PROBLEM DESCRIPTION
The entries below hold a line with "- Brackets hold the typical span" and a line with "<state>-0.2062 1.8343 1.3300". Return those lines and all that lie between them, exactly and only.

[Collection entries]

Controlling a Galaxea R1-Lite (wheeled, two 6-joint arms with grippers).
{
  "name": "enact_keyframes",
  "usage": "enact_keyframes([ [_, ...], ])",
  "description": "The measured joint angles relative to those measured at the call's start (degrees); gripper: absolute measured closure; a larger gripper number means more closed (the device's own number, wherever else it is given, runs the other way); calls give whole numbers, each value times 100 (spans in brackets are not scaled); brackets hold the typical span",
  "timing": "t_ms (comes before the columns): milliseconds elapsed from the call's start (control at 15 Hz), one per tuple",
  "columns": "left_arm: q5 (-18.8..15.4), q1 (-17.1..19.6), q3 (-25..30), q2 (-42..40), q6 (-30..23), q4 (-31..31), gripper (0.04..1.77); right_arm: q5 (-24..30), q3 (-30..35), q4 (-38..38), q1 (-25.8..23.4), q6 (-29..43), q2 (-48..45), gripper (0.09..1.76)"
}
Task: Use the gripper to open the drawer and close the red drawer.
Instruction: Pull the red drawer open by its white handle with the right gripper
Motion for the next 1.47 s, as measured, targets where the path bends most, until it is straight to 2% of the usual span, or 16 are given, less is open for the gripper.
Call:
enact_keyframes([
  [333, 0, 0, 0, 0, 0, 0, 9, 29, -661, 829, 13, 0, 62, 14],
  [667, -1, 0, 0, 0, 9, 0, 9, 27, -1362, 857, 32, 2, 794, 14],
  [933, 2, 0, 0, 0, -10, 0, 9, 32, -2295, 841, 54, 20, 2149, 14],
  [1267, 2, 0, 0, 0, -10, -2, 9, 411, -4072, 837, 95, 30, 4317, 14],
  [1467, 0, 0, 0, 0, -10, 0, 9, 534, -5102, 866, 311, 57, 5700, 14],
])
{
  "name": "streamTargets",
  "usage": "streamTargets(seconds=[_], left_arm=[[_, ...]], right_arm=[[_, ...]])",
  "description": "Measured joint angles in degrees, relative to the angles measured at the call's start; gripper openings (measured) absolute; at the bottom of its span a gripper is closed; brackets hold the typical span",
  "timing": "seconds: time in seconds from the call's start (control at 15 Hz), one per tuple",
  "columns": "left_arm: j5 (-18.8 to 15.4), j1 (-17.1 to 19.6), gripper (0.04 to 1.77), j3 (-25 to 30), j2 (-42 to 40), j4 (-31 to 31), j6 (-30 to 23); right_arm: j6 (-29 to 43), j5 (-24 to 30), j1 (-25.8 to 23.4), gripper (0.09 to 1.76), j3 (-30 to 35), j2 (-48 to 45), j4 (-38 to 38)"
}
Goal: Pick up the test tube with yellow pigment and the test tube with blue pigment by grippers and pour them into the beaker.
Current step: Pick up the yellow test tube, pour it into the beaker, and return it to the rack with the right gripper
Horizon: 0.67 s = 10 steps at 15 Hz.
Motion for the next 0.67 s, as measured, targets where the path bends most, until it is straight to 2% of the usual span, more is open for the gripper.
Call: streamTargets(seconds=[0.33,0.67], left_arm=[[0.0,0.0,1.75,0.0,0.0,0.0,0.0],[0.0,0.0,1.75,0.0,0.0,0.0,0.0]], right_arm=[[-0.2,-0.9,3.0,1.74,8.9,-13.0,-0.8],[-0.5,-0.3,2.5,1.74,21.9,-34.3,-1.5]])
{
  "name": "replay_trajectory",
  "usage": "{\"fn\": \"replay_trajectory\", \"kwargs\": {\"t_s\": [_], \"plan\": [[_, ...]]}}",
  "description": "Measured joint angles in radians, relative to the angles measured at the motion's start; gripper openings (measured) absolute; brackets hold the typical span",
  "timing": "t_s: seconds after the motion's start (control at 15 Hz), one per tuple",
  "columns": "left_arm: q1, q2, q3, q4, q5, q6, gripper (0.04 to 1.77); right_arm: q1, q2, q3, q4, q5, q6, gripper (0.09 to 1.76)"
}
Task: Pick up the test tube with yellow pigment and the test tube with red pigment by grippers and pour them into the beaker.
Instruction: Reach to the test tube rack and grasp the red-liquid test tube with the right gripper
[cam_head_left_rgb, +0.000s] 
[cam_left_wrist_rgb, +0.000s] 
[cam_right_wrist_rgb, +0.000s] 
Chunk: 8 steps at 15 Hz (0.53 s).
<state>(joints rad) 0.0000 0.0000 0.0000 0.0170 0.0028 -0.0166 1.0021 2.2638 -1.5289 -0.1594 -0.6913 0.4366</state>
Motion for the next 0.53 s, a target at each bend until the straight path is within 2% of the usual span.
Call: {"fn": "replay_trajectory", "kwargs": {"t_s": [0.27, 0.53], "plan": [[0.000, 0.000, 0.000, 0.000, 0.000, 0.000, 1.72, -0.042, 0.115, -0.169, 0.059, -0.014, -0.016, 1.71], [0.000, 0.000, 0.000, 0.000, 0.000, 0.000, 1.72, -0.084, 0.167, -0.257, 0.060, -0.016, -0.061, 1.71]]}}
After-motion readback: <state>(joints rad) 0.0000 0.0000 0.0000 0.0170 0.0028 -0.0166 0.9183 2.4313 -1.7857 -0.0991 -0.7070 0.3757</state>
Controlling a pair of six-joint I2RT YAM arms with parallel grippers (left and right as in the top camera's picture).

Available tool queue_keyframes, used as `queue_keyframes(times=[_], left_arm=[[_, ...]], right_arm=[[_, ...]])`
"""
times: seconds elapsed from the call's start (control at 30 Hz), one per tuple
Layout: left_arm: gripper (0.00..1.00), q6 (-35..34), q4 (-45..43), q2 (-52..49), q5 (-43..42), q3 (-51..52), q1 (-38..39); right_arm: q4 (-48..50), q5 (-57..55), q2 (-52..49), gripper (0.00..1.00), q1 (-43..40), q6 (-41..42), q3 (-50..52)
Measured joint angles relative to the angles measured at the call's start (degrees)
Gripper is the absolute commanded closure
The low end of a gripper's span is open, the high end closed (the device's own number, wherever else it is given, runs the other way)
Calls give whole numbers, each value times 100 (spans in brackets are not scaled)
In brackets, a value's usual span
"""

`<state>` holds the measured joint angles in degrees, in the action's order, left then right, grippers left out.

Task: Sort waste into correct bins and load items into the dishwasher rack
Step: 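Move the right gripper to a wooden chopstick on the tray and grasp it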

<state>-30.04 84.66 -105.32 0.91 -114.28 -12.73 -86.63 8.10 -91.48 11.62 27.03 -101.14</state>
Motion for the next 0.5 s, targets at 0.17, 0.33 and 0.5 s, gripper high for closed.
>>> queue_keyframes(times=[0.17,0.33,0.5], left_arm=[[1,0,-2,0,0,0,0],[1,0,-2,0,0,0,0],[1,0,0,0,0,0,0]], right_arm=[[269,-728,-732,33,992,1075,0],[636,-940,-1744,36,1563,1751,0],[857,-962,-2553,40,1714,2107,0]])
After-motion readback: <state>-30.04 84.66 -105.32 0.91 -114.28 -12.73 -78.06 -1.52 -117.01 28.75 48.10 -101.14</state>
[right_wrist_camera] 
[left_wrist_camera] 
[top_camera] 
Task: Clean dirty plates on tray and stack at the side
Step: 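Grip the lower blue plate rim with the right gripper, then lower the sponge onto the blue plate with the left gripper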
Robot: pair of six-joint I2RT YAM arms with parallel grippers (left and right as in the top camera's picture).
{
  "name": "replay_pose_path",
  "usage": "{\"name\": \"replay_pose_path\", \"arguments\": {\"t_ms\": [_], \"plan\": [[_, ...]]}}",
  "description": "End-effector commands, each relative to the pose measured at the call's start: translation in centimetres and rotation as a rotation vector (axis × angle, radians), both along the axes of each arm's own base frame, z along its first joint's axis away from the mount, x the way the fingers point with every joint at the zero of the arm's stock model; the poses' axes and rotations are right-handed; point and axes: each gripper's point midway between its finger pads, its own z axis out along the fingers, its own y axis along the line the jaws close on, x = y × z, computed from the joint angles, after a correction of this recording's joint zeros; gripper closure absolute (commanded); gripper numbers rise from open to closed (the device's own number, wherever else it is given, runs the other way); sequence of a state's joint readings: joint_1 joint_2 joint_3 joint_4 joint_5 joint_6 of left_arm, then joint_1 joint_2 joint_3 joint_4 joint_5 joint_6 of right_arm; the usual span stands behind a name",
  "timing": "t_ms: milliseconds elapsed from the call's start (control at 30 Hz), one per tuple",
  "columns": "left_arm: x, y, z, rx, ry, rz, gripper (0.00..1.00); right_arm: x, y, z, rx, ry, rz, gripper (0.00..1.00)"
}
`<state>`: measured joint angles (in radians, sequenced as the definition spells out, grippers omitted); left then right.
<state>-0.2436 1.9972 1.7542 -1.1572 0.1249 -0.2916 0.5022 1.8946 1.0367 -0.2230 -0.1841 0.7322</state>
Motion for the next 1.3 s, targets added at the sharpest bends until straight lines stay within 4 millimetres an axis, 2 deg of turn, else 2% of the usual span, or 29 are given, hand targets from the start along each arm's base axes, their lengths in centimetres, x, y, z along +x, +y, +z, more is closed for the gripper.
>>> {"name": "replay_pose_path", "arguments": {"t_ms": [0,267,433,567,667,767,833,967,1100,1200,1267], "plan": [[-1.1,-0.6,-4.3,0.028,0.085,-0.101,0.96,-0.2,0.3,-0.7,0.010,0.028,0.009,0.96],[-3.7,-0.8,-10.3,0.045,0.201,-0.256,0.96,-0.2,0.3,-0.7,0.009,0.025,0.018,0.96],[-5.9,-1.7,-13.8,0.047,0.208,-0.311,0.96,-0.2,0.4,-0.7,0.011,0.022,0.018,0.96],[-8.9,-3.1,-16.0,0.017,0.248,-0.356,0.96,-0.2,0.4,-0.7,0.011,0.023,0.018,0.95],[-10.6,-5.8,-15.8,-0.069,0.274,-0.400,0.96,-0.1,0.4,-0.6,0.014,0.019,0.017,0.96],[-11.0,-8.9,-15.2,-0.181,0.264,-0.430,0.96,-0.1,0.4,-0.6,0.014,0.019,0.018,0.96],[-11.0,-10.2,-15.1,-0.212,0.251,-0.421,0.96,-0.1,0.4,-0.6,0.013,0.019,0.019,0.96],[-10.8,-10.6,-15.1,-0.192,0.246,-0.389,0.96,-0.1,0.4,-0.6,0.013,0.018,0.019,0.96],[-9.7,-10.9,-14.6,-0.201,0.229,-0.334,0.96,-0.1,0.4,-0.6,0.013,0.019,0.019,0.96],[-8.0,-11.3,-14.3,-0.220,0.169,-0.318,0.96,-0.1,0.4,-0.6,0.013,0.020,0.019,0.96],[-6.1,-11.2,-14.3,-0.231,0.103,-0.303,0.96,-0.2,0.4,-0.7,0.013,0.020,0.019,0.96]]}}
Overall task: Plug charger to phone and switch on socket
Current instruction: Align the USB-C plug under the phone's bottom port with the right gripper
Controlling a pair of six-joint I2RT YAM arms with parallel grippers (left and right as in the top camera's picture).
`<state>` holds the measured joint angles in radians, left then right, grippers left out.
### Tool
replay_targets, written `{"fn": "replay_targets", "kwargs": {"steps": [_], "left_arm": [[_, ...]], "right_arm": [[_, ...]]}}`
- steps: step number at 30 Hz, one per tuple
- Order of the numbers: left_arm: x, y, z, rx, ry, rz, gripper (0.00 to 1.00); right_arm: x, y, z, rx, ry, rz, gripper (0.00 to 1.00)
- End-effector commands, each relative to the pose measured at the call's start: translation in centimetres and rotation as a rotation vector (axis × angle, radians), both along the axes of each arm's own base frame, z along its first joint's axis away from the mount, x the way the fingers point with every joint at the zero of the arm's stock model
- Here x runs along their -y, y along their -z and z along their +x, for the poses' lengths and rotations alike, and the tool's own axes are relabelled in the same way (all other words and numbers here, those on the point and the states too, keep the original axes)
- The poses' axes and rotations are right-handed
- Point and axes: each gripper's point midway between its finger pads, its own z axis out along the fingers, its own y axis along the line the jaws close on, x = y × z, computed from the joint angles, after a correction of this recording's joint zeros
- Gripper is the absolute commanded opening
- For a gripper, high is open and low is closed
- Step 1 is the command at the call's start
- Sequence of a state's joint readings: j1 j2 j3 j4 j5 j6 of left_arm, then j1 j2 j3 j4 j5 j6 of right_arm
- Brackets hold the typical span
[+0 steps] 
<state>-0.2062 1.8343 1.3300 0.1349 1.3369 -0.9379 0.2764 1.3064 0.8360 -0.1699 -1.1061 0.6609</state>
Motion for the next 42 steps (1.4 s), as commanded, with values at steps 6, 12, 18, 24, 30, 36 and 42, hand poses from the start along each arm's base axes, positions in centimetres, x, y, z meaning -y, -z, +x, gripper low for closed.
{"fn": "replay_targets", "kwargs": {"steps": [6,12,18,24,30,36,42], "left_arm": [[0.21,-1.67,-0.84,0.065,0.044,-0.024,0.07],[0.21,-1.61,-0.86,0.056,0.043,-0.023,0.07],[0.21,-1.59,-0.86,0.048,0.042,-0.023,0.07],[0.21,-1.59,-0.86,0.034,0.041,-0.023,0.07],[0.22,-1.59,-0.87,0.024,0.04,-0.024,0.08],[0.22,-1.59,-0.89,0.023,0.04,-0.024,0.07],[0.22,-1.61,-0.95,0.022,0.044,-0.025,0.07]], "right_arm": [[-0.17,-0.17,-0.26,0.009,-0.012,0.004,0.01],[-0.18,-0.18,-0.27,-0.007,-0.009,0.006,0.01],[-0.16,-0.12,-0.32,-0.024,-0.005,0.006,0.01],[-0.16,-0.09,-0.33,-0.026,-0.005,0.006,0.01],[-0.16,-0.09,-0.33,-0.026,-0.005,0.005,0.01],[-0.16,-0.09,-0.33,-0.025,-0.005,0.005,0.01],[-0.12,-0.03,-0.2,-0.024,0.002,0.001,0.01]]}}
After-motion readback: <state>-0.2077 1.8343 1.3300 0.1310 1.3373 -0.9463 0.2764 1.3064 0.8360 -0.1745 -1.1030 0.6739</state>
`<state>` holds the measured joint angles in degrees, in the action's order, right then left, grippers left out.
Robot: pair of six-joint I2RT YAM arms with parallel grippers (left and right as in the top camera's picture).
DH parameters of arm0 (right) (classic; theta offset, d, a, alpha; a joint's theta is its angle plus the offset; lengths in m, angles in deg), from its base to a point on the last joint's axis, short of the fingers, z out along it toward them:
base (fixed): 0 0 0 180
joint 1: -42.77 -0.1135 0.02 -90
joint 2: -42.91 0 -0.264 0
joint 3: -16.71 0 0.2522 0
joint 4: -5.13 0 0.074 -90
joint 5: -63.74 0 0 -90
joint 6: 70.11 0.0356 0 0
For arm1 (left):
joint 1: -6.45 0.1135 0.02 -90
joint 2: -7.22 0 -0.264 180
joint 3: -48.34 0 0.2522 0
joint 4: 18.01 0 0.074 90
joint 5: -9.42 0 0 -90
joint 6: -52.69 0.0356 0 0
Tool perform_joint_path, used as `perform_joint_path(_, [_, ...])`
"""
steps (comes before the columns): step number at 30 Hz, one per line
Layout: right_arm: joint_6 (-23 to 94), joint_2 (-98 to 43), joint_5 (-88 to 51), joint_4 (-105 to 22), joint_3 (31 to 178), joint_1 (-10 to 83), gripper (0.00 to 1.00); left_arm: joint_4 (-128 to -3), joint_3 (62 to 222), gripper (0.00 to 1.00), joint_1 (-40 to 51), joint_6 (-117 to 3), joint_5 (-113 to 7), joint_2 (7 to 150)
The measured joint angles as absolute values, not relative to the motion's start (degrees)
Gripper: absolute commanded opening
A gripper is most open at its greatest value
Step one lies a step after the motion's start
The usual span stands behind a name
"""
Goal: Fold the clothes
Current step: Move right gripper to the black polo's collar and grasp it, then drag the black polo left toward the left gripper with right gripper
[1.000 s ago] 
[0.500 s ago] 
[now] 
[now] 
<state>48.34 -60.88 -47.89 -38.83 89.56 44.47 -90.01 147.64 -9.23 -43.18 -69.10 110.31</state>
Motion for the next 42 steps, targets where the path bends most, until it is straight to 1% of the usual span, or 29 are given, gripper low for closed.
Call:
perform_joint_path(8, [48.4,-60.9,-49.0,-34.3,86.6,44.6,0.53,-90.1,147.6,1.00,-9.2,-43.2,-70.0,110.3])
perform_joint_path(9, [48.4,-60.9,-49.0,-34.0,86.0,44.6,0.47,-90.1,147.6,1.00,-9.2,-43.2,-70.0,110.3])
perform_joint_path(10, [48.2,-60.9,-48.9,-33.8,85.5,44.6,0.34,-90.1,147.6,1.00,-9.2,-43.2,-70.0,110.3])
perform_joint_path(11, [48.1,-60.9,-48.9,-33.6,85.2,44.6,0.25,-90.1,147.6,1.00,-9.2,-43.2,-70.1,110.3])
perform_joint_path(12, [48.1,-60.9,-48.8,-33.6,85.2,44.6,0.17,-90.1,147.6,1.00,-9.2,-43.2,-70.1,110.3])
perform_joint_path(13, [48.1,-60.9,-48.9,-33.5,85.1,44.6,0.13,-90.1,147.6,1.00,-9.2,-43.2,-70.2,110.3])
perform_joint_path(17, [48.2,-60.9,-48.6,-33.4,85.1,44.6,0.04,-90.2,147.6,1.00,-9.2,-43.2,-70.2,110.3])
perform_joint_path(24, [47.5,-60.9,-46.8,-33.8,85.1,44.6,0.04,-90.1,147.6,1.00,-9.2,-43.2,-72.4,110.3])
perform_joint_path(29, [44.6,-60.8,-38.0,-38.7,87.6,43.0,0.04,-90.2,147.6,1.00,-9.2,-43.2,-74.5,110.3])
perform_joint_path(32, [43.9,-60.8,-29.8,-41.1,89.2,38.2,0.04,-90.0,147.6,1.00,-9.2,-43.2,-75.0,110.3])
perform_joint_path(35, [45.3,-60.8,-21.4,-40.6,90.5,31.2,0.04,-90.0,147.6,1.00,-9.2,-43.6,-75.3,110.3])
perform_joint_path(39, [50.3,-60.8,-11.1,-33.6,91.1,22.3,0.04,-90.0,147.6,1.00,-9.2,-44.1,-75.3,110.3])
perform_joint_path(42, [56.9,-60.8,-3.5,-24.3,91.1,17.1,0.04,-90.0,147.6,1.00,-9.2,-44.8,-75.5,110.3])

EXERCISE RESPONSE
- Brackets hold the typical span
[+0 steps] 
<state>-0.2062 1.8343 1.3300 0.1349 1.3369 -0.9379 0.2764 1.3064 0.8360 -0.1699 -1.1061 0.6609</state>

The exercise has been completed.